Material shown:
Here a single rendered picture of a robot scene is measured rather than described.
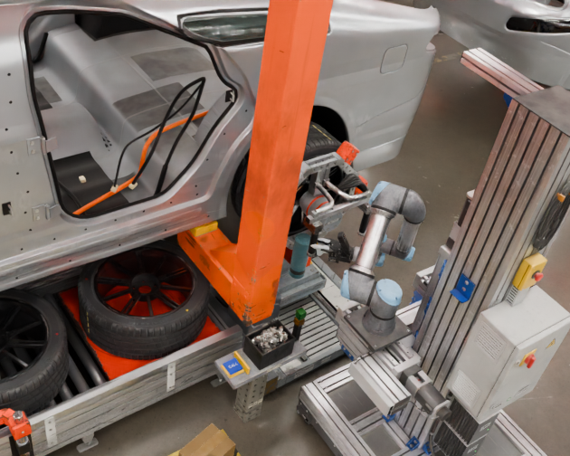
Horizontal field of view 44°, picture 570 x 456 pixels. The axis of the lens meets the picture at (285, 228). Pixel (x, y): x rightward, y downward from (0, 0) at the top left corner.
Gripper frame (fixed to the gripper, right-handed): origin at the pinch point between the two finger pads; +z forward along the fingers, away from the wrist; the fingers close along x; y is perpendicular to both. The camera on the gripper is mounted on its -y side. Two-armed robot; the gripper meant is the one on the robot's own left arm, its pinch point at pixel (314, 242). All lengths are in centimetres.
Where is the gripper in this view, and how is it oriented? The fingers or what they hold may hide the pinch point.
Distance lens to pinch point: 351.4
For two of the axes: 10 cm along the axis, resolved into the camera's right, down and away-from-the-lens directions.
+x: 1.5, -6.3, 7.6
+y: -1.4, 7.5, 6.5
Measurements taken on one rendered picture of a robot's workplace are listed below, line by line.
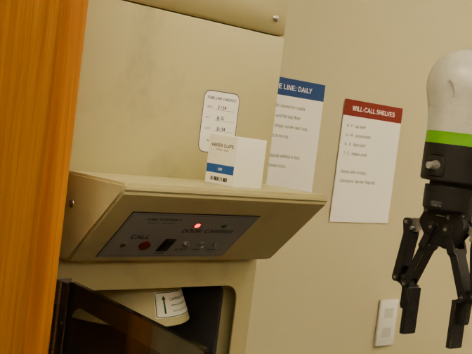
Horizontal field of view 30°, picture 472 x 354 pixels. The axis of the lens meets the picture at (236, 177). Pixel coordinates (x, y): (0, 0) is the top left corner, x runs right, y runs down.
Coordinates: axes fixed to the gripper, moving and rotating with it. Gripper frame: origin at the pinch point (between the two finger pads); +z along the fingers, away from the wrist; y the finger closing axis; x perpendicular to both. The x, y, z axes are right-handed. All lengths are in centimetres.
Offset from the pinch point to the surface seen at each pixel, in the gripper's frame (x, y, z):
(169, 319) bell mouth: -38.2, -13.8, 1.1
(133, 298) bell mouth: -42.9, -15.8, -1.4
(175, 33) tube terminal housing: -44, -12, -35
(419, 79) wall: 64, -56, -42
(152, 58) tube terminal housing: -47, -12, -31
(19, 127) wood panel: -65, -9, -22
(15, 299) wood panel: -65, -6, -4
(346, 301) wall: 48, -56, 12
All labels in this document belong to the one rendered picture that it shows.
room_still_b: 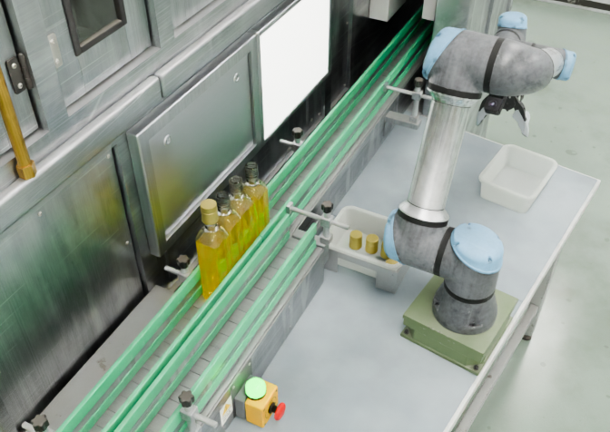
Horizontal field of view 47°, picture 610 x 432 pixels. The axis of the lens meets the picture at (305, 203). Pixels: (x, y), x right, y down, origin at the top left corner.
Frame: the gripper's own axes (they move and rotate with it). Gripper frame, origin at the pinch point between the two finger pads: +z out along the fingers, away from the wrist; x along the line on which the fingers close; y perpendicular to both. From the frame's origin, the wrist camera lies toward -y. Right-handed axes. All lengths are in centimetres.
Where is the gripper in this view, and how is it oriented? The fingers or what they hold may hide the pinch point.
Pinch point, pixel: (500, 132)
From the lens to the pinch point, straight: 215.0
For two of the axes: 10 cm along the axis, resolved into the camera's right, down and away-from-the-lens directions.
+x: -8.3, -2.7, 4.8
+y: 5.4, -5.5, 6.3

---

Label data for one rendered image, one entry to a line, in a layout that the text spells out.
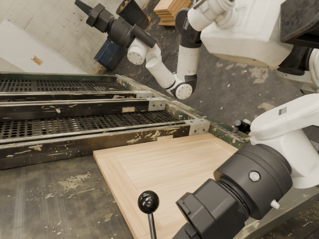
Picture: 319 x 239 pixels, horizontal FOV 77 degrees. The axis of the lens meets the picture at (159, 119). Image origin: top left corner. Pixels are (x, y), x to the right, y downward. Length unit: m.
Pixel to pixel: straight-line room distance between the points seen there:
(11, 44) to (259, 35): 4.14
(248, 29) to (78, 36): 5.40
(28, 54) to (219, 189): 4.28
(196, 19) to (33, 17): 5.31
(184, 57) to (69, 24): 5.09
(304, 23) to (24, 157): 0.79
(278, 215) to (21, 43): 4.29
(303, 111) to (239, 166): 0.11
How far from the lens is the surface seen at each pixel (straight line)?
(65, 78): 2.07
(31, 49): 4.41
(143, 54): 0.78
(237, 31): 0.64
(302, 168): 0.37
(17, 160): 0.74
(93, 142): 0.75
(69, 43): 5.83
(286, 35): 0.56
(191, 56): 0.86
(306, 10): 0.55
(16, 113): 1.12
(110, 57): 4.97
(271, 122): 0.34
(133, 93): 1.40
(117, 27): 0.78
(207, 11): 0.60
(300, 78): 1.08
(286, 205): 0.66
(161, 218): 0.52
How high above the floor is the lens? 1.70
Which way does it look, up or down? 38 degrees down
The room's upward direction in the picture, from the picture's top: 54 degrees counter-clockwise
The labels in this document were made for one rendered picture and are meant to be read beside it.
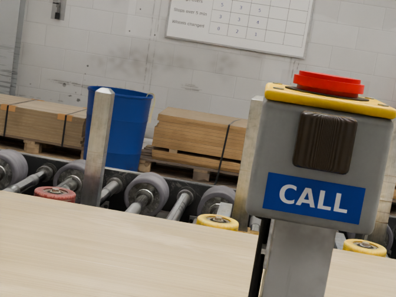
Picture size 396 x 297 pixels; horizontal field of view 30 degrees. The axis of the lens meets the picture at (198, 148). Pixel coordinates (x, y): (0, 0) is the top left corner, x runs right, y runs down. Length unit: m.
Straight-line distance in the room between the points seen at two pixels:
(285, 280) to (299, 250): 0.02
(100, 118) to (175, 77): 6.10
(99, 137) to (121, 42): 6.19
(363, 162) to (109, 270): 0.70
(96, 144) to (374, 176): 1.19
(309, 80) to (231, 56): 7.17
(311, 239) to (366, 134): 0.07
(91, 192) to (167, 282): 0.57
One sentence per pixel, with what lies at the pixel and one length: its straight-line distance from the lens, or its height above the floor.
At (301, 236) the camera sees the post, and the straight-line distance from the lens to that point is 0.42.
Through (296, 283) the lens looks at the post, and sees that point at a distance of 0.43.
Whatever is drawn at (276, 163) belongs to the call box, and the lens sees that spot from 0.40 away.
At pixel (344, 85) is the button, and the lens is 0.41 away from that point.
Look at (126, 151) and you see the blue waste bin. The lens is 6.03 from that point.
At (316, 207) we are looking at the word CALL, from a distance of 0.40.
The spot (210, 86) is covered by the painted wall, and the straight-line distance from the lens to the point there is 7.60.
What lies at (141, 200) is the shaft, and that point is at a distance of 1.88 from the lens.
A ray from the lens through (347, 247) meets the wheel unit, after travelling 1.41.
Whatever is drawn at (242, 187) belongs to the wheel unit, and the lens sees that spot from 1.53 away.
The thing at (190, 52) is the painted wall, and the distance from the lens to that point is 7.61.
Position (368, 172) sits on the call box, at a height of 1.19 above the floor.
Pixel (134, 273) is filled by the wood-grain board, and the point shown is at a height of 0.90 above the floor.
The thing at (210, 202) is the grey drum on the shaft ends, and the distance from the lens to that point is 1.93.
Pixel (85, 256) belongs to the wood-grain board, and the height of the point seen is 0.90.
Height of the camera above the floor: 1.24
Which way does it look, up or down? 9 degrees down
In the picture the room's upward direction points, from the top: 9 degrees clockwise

---

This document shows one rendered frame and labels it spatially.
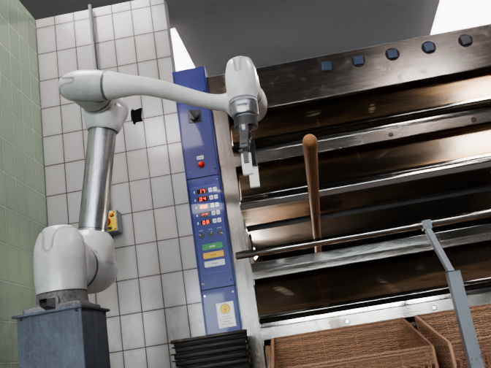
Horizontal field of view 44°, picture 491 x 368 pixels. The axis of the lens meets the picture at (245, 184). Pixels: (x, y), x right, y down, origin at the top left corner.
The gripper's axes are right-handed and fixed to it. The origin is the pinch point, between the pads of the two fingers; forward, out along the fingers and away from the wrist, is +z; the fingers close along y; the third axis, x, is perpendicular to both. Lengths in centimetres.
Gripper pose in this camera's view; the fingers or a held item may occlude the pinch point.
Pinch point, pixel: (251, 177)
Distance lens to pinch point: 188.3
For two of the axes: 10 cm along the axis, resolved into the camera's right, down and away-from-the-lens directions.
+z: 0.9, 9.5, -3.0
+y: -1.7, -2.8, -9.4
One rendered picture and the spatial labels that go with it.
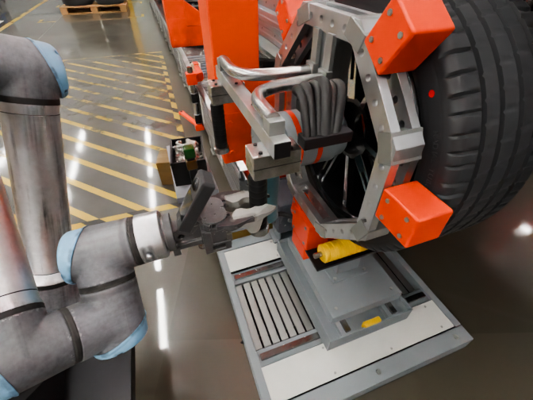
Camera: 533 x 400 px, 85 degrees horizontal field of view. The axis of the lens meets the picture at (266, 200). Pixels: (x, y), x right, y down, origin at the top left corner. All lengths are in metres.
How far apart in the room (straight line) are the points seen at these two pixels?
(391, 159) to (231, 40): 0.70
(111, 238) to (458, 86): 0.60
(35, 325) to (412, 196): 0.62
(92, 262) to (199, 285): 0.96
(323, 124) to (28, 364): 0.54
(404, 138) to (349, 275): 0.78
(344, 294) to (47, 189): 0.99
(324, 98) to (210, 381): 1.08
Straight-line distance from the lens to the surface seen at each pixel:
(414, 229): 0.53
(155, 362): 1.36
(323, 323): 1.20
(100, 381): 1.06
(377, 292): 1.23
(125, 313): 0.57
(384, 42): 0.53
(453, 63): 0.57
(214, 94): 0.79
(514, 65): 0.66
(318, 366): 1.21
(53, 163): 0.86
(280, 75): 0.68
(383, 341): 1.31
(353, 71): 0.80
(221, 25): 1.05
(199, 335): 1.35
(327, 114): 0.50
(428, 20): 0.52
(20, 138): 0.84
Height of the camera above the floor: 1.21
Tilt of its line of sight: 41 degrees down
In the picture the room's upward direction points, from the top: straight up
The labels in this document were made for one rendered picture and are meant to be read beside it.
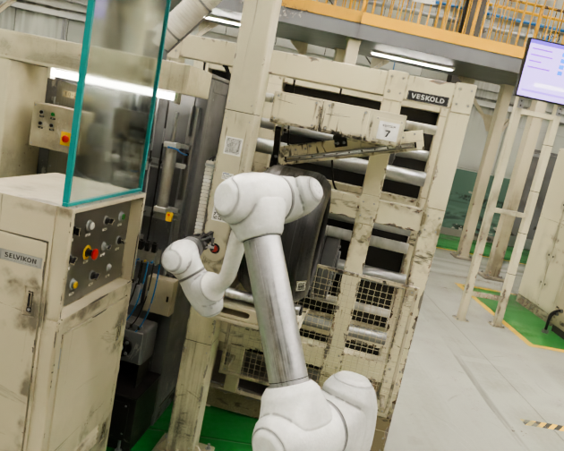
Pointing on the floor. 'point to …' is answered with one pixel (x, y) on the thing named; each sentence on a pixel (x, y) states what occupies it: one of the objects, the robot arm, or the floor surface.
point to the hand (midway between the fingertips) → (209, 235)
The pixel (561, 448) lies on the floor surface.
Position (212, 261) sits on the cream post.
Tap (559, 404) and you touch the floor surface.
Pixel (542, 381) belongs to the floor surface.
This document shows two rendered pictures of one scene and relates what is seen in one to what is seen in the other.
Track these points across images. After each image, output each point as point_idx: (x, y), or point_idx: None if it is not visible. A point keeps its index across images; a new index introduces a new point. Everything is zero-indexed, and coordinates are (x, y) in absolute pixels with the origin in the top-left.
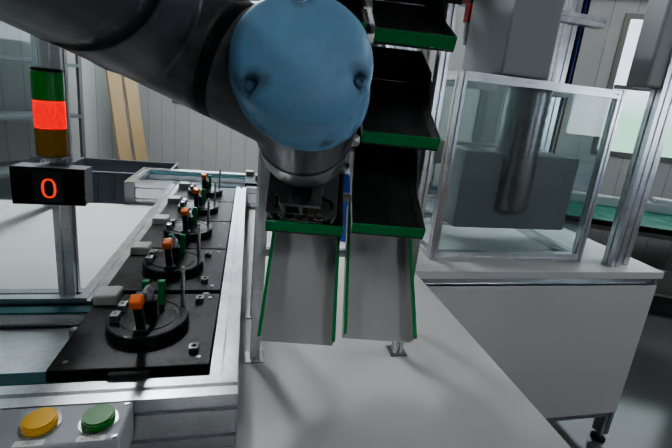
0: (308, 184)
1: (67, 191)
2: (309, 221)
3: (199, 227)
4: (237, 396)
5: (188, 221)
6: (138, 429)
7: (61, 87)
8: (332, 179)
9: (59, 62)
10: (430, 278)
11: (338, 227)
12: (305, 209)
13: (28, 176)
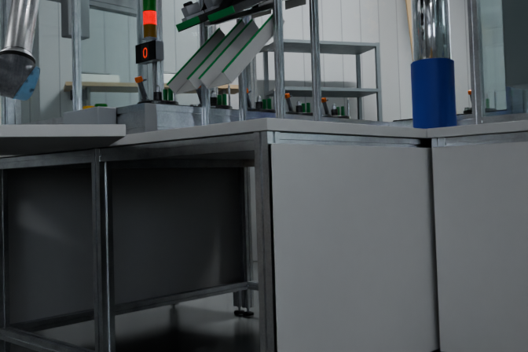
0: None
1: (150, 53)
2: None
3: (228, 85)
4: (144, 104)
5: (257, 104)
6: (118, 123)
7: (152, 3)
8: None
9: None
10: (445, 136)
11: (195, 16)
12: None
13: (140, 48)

Work to complete: An exact copy of the lines above between the line holding "(17, 160): 0.74" and the line holding "The room's upward direction in", inclusive, is the whole answer.

Problem solution:
(17, 160): 0.74
(93, 142): 0.75
(69, 43): 5.83
(286, 35): 0.56
(191, 56): 0.86
(306, 10): 0.55
(16, 113): 1.12
(110, 57): 4.97
(271, 122): 0.34
(133, 93): 1.40
(117, 27): 0.78
(207, 11): 0.60
(300, 78): 1.08
(286, 205): 0.66
(161, 218): 0.52
How high above the floor is the lens? 1.70
Which way does it look, up or down? 38 degrees down
The room's upward direction in the picture, from the picture's top: 54 degrees counter-clockwise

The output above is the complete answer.